A botanical first?
For EAS Strategies’ global managing director Simon Pettman the most significant EU health claim happening of the year related to EFSA's positive opinion for hydroxyanthracene derivates and bowel function.
The opinion for a botanical food supplement containing a number of plant preparations was approved back in 2013, but EU-level discussions are ongoing meaning it was yet to pass into food law.
This year marked two years of failure to find a solution.
The claim was lauded as the first botanical claim to get a positive opinion but in fact it referred to one compound contained in these plants.
The same evidence saw the European Medicines Agency (EMA) accept it as a medicinal product with well-established use, but opinions across EU member states differed on how the compound should be treated.
“Should the claim be accepted for food supplements, knowing it has been approved for medicinal products?

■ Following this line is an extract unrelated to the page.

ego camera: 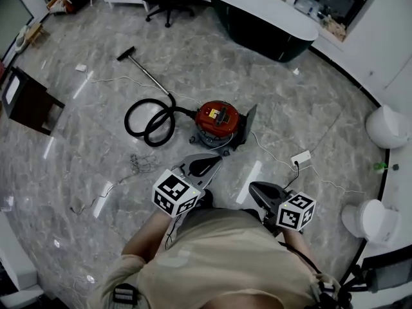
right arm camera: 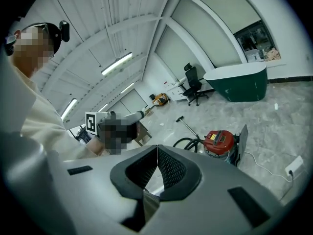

Or should the claim be rejected and if so on what basis? Because the use is not safe? Because the plants should be medicinal? For us it is clear that this situation is a direct consequence of the direction the nutrition and health claims Regulation has taken,” Pettman said.
“If this claim is not accepted, it would set a clear precedent that might put into jeopardy numerous innovations in the functional ingredient area that are in the pipeline today.”
Luca Bucchini also highlighted this issue, saying at a Commission level, next year may bring to an end ongoing issues such as hydroxyanthracenes and caffeine.
If the hydroxyanthracenes claim was not confirmed it would cast further doubts about the viability of the NCHR scheme for botanicals, he said.